# Problem
Leave out every line before the one that contains "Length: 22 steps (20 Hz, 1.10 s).". Please restate that line and the rest of the data word for word, through the end.

━━━ Data for this task

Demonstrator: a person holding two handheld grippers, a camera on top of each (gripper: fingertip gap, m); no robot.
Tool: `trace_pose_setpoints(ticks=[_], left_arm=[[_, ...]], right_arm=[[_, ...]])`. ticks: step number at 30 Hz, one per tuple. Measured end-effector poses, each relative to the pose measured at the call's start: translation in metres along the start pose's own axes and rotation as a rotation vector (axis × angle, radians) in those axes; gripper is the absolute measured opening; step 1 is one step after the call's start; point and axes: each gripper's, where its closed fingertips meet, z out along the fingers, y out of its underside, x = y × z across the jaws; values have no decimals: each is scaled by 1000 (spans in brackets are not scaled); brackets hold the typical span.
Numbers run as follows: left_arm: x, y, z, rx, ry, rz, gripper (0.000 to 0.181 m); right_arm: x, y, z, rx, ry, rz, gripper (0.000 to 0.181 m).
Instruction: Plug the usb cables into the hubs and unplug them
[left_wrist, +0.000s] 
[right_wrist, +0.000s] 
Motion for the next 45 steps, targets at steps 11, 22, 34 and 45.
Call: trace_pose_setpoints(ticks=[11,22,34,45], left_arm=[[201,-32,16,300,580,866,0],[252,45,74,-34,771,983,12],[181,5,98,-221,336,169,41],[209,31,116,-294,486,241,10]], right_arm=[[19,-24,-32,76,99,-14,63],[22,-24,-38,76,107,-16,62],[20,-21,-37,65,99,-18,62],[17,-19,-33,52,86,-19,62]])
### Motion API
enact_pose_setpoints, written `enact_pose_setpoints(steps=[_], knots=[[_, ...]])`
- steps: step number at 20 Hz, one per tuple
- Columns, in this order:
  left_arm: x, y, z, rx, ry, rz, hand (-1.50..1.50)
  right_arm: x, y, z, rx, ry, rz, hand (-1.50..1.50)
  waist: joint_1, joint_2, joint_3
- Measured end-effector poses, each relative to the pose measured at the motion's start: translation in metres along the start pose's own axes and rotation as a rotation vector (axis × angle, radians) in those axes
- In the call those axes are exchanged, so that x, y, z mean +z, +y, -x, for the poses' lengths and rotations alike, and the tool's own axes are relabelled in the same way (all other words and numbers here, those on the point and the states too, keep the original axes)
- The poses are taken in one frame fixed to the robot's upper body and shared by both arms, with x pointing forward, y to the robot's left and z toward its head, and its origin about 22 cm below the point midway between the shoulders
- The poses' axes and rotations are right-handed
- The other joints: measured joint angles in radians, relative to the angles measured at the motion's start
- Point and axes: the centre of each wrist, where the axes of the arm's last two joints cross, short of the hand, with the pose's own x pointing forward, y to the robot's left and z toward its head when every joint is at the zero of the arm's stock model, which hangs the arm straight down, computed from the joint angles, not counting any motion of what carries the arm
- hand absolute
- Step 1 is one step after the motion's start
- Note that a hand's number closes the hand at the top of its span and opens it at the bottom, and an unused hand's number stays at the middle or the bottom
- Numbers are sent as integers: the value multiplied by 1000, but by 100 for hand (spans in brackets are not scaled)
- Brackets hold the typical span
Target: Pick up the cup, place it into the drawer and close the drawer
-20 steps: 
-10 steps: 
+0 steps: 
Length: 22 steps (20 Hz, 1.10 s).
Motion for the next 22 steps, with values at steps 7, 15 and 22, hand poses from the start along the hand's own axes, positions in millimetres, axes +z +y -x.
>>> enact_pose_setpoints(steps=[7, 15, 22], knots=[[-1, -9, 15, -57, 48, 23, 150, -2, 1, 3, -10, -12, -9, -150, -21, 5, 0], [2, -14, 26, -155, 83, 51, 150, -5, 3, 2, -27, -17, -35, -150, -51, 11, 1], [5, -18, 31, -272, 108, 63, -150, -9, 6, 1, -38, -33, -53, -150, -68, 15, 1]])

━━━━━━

# Answer for the task
Length: 22 steps (20 Hz, 1.10 s).
Motion for the next 22 steps, with values at steps 7, 15 and 22, hand poses from the start along the hand's own axes, positions in millimetres, axes +z +y -x.
>>> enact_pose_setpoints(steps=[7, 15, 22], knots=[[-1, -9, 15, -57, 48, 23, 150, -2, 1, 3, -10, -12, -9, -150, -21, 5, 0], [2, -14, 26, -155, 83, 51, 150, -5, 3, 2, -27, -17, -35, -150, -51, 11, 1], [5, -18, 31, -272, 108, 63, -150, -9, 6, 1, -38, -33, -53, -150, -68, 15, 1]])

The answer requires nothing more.